Task directions :: Show all lines from the data that include the word "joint".

Extracted records ::
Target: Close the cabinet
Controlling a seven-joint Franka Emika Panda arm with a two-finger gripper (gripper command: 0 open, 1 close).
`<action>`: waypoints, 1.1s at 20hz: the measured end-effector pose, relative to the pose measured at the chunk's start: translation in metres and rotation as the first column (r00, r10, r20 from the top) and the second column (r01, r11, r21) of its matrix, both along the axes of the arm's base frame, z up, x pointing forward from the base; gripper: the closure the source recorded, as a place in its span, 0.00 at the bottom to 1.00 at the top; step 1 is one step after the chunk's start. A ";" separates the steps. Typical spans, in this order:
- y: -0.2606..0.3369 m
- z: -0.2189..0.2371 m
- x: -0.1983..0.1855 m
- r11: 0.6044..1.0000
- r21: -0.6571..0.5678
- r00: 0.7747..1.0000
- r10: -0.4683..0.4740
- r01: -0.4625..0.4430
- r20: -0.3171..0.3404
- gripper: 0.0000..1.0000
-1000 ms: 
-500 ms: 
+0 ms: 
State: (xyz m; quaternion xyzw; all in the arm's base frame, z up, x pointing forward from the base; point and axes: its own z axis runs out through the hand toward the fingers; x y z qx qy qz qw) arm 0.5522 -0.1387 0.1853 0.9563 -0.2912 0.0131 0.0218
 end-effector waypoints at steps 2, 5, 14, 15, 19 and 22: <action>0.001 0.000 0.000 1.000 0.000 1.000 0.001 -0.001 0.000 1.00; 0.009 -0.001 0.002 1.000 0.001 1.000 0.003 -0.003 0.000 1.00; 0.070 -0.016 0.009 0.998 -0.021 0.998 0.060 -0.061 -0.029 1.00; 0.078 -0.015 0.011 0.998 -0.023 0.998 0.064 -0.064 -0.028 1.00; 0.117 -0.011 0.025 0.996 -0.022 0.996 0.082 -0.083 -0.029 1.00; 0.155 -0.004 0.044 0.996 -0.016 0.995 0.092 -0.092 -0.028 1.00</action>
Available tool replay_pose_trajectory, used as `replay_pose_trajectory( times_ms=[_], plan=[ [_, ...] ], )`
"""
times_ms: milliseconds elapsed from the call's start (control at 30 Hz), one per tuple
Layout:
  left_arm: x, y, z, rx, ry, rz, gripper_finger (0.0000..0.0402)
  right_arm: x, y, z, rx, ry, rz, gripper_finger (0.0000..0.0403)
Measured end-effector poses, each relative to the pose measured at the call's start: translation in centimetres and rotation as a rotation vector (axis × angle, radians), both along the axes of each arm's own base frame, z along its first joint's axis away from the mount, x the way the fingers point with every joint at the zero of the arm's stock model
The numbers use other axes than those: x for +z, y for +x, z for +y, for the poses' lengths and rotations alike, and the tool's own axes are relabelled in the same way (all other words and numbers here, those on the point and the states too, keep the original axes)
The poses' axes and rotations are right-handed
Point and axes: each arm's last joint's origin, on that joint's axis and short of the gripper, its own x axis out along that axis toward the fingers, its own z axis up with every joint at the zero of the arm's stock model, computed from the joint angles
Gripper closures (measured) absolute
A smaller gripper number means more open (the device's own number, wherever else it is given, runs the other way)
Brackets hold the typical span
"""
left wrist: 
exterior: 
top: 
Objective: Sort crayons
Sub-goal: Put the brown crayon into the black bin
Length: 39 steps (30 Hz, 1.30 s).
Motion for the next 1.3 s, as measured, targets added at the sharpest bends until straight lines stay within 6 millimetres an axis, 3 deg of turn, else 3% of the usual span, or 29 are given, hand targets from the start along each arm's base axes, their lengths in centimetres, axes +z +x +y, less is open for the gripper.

Result of the task ::
Controlling a seven-joint Franka Emika Panda arm with a two-finger gripper (gripper command: 0 open, 1 close).
Measured end-effector poses, each relative to the pose measured at the call's start: translation in centimetres and rotation as a rotation vector (axis × angle, radians), both along the axes of each arm's own base frame, z along its first joint's axis away from the mount, x the way the fingers point with every joint at the zero of the arm's stock model
Point and axes: each arm's last joint's origin, on that joint's axis and short of the gripper, its own x axis out along that axis toward the fingers, its own z axis up with every joint at the zero of the arm's stock model, computed from the joint angles

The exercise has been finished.